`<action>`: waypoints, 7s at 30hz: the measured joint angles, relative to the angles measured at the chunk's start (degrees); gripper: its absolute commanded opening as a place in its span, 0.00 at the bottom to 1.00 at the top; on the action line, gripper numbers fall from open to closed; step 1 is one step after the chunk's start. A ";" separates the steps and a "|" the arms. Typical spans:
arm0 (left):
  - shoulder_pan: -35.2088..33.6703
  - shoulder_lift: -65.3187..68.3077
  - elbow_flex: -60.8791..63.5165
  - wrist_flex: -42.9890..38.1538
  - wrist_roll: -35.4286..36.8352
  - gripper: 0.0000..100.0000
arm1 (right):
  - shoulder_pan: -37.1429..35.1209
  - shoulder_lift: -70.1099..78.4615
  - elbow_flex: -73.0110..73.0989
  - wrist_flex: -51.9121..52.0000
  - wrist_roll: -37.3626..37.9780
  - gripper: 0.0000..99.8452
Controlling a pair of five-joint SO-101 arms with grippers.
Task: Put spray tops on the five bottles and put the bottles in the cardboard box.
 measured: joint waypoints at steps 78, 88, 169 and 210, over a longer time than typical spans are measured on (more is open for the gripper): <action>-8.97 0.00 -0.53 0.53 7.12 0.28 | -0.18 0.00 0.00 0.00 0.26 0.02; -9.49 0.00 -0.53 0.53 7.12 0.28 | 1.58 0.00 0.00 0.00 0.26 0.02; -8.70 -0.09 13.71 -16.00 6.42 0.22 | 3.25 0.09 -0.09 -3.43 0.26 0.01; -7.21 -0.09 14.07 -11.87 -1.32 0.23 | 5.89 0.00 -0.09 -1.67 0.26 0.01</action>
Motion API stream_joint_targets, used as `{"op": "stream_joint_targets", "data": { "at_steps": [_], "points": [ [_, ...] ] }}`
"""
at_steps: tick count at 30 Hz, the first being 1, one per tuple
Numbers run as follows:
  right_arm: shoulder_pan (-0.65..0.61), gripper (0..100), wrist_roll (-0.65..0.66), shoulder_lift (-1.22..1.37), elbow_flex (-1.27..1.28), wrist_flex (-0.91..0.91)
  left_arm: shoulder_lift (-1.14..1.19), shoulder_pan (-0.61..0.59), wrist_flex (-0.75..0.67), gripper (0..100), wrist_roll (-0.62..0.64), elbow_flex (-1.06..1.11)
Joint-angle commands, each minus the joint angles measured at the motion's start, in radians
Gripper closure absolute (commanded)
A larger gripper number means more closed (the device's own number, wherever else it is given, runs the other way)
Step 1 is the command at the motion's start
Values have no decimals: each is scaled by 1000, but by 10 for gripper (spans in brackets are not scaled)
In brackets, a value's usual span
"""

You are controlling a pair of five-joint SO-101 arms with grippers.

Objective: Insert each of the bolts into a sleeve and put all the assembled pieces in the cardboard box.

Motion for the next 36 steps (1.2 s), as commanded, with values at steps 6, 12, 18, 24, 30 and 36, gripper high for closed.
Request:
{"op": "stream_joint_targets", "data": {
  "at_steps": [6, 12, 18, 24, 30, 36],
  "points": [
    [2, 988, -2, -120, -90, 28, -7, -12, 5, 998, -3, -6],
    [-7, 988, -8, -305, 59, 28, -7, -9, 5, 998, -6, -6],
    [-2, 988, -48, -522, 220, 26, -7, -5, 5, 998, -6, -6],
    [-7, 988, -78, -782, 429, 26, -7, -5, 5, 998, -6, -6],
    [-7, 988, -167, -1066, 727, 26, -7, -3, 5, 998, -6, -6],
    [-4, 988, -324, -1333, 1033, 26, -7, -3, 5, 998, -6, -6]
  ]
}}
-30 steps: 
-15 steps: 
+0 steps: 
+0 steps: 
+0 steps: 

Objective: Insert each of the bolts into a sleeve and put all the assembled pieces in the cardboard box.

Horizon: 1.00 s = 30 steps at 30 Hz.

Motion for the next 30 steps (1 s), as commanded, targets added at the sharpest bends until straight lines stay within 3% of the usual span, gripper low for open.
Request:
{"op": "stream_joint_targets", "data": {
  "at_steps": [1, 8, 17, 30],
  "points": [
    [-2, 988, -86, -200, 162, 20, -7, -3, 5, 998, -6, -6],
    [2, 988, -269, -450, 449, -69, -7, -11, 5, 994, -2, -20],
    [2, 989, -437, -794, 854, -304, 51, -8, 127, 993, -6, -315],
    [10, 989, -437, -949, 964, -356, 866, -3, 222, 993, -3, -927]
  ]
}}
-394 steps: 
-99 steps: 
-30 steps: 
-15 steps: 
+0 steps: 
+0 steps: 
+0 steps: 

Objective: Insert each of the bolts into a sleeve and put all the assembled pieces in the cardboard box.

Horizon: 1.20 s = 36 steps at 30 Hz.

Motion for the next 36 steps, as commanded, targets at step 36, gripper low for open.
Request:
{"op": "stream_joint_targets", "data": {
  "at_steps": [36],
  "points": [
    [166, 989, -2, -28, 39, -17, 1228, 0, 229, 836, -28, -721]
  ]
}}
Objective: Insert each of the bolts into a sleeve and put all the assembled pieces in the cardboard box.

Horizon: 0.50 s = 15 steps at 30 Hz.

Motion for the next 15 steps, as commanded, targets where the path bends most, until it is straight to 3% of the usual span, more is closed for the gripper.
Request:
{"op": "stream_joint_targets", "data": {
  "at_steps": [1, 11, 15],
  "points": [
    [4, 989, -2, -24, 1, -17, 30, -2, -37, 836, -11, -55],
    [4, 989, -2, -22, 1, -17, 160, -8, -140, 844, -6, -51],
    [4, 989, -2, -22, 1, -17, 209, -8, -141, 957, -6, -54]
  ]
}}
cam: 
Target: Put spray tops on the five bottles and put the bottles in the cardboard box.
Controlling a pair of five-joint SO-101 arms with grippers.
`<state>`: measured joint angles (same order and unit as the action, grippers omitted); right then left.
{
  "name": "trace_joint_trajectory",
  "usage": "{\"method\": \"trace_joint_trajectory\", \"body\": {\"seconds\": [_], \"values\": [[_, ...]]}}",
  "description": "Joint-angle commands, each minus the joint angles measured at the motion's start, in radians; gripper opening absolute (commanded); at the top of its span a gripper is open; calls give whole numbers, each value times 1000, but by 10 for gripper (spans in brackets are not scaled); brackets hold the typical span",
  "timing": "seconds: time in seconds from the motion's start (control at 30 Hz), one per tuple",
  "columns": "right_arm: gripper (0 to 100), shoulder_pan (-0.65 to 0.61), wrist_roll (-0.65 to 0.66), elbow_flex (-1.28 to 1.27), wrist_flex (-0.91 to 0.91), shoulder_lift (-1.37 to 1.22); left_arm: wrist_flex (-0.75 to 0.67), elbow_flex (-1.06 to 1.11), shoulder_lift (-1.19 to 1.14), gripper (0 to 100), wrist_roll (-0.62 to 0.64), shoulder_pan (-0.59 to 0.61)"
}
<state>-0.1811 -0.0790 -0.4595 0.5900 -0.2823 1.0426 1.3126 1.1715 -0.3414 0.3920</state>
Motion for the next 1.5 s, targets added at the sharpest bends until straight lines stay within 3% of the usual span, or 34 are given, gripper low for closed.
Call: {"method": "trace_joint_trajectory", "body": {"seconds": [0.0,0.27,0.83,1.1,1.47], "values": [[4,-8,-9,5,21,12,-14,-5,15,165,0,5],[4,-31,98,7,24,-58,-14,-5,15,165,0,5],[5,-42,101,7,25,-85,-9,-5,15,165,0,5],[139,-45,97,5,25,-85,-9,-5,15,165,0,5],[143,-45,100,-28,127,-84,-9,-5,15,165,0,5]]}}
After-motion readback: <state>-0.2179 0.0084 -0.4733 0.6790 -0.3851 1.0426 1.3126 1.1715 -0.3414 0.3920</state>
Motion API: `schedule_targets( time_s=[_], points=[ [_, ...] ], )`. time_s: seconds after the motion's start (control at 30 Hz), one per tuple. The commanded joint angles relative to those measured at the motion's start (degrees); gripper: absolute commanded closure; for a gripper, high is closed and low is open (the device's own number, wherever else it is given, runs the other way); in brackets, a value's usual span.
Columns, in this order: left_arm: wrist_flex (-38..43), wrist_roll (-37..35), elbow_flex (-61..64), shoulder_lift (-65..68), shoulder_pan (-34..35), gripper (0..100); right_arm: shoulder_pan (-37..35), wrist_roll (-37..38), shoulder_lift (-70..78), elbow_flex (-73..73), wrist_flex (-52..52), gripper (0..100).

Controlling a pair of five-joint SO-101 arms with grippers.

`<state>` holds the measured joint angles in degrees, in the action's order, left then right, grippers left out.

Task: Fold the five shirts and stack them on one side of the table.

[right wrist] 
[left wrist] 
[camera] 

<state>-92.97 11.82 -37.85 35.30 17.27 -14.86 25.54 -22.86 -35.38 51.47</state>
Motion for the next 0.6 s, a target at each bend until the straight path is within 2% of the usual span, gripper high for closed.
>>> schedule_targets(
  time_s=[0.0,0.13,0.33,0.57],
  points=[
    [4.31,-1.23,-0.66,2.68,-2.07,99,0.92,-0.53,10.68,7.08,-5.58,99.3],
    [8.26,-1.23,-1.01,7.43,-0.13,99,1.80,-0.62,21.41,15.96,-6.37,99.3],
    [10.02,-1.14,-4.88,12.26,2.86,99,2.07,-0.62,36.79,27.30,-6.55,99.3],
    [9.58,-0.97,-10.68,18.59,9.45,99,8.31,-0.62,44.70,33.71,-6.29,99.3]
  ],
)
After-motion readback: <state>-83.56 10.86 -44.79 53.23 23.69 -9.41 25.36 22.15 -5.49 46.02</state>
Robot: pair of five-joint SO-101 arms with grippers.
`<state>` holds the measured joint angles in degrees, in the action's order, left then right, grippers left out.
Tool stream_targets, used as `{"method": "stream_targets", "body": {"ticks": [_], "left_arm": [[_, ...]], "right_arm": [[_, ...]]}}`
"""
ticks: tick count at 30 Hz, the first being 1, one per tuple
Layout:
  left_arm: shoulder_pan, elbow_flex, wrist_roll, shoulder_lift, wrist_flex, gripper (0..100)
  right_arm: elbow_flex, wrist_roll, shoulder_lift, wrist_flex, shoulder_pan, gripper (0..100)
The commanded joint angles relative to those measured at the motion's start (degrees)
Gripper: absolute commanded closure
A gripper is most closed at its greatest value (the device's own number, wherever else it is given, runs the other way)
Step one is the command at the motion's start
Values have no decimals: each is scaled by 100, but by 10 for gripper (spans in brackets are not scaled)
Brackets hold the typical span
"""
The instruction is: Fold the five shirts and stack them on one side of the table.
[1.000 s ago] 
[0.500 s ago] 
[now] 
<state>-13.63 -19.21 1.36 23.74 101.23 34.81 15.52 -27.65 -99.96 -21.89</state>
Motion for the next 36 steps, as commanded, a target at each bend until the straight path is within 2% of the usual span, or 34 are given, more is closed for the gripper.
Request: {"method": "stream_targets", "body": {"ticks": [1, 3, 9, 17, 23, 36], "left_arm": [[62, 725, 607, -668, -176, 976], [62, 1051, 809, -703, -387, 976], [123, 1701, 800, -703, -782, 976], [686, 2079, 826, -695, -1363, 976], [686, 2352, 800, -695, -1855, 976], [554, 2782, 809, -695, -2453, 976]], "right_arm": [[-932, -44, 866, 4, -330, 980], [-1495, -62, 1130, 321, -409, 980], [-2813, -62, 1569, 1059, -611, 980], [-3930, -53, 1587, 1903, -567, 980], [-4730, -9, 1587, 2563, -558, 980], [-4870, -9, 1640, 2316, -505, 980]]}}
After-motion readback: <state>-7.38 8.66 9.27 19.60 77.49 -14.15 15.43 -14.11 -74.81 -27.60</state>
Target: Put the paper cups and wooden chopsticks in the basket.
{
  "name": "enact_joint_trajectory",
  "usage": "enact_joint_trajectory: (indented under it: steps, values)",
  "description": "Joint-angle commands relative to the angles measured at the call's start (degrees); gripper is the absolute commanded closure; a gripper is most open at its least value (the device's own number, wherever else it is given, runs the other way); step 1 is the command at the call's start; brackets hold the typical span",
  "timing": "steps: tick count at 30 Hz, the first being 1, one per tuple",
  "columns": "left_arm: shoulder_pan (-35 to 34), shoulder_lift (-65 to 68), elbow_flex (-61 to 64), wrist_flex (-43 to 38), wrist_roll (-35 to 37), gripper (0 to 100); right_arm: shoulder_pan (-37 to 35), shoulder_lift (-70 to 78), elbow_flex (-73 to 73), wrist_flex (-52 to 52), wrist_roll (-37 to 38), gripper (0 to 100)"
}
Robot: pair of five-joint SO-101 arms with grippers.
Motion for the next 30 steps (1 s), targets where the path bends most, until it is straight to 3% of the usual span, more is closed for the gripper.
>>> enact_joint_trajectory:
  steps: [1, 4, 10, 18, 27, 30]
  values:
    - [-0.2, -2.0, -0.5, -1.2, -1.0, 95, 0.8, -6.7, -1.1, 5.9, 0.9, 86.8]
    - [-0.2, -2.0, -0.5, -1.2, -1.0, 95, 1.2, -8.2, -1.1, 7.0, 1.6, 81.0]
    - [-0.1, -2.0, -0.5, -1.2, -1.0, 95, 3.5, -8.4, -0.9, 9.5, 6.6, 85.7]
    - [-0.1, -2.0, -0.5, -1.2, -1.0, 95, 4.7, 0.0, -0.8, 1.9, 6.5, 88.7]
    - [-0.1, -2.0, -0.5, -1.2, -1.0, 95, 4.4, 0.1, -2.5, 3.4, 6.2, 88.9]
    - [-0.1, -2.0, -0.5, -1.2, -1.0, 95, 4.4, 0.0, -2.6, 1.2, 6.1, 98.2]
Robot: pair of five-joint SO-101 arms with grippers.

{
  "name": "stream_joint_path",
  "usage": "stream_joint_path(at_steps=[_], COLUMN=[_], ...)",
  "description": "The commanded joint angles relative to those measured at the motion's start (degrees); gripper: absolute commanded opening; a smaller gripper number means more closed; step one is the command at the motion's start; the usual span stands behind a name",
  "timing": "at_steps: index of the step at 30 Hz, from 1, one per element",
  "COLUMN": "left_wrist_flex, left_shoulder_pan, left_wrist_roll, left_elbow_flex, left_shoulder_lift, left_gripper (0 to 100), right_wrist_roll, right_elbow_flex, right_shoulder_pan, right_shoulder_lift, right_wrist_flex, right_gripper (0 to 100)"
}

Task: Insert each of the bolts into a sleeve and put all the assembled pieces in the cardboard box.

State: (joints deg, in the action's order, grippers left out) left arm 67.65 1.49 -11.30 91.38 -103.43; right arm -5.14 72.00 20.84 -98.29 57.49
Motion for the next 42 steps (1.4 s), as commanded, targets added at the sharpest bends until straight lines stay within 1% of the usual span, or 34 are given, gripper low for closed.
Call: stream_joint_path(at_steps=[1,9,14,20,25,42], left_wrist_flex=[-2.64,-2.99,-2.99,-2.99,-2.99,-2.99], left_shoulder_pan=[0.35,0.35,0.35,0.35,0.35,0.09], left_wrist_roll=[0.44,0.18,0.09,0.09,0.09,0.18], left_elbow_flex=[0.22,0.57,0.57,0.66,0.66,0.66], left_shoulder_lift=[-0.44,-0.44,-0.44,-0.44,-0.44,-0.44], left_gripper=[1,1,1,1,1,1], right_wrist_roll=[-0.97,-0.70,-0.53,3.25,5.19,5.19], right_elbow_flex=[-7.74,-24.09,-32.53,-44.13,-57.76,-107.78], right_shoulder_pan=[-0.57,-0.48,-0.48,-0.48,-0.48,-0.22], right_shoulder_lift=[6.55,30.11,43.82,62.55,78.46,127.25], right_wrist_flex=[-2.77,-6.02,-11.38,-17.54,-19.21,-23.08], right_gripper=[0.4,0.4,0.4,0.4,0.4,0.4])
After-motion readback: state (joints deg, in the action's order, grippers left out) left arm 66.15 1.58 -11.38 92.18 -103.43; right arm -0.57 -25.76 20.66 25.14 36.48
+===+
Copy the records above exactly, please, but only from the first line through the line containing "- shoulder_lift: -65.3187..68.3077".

> [Task output]
`<action>`: waypoints, 7s at 30hz: the measured joint angles, relative to the angles measured at the chunk's start (degrees); gripper: its absolute commanded opening as a place in its span, 0.00 at the bottom to 1.00 at the top; on the action line, gripper numbers fall from open to closed; step 1 is one step after the chunk's start. A ";" separates the steps and a "|" the arms. Typical spans:
arm0 (left):
  - shoulder_pan: -35.2088..33.6703
  - shoulder_lift: -65.3187..68.3077

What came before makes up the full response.